The Art of the Crooner

April 17, 2016 in Blog

Frank Sinatra said he wasn’t one, Johnny Mathis definitely is one and Robbie Williams has been known to dabble. Welcome to the Art of the Crooner.

You might be surprised to learn that the King of Rock ‘n’ Roll, Elvis Presley was also partial to crooning, just listen to hits like Love Me Tender and Are You Lonesome Tonight. So what do we mean when we talk about crooning? When did it all start and is anybody still at it today? 

Let’s go back to 1927. Over thirty years before Elvis was wondering how we doing, America was enjoying a new level of affluence. The radio waves were hungry for new talent and Charles Hart, one of the very first crooners was only too happy to oblige with a string of hits, including his own version of Are You Lonesome Tonight.

Until now popular singers like Al Jolson had to project their voices all the way to the back row of the theatre. Like opera singers, if they wanted to be heard, they had no choice but to sing very loudly.

But a new invention was about to change popular music forever – the microphone. Microphones responded best when the voice was recorded at very close range. Radio and phonographs didn’t need the big booming voices of vaudeville or the concert hall, they preferred a more intimate, natural style.

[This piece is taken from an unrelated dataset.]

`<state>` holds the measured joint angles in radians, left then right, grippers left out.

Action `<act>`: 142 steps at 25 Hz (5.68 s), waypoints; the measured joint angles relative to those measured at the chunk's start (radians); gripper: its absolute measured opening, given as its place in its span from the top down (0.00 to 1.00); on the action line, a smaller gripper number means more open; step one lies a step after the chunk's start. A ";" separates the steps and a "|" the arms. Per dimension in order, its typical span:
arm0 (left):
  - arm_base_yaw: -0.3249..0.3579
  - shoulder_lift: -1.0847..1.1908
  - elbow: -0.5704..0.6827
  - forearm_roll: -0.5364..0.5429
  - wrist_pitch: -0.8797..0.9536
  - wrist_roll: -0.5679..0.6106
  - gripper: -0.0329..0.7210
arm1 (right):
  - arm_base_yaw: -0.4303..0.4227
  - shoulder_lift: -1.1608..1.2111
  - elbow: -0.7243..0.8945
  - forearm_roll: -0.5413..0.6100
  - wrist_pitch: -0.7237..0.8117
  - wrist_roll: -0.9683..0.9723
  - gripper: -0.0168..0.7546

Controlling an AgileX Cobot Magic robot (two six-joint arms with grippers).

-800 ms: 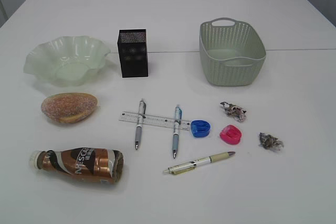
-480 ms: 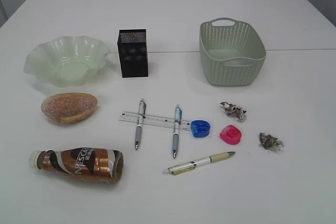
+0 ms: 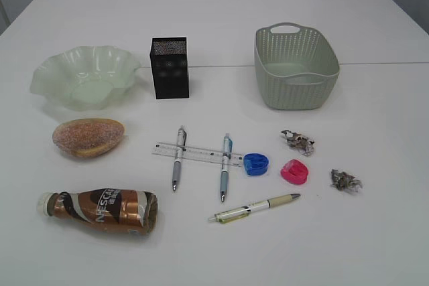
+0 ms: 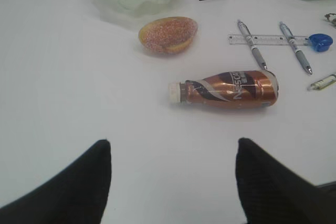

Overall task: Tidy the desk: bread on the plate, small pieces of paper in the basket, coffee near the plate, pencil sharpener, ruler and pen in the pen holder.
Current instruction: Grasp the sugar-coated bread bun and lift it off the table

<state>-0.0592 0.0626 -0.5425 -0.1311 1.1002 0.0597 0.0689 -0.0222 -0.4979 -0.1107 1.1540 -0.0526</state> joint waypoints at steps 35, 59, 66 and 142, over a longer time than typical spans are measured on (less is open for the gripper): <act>-0.002 1.177 -0.736 0.111 0.137 0.000 0.24 | 0.000 0.000 -0.004 -0.023 -0.002 0.035 0.26; -0.002 1.384 -0.827 0.058 0.135 -0.001 0.24 | 0.000 0.934 -0.435 -0.008 0.091 0.296 0.26; -0.037 1.486 -0.830 0.046 0.097 0.102 0.24 | 0.000 1.236 -0.622 0.021 0.089 0.298 0.26; -0.155 2.030 -0.882 -0.033 -0.311 0.535 0.77 | 0.000 1.421 -0.687 0.053 0.085 0.272 0.31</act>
<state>-0.2146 2.0928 -1.4246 -0.1645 0.7895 0.5949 0.0689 1.3990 -1.1849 -0.0576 1.2394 0.2190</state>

But as with all new technology, there were concerns. Worried about the rise of machines in the home, America’s March King, John Sousa said, “When a mother can turn on the phonograph, will she croon her baby to slumber with sweet lullabies, or will the infant be put to sleep by machinery?”

Nevertheless, most people jumped at the chance to hear recorded music in their own homes. Suddenly there was a huge demand for singers with a more friendly, romantic style, people like Al Bowlly, Art Gillham and a Yale graduate with a sweet, and for the time, sexy voice –  Rudy Valle. He was the first swooner-crooner, melting the hearts of every American woman within ten feet of a radio. So much so that at his vaudeville shows mounted police had to be called in to control the screaming crowds. The trailer for his first film, The Vagabond Lover, said, “Men Hate Him! Women Love Him!”

Radio executives told the writers on Tin Pan Alley that a range of no more than five melody notes around the middle of the keyboard gave the best sound on radio. And so, a new type of song and a new type of singing was born. Crooning meant sentimental ballads, easy on the ear. And thanks to the limitations of radio phonics, they were simple enough for the casual listener at home to sing-along to. All make possible by the microphone.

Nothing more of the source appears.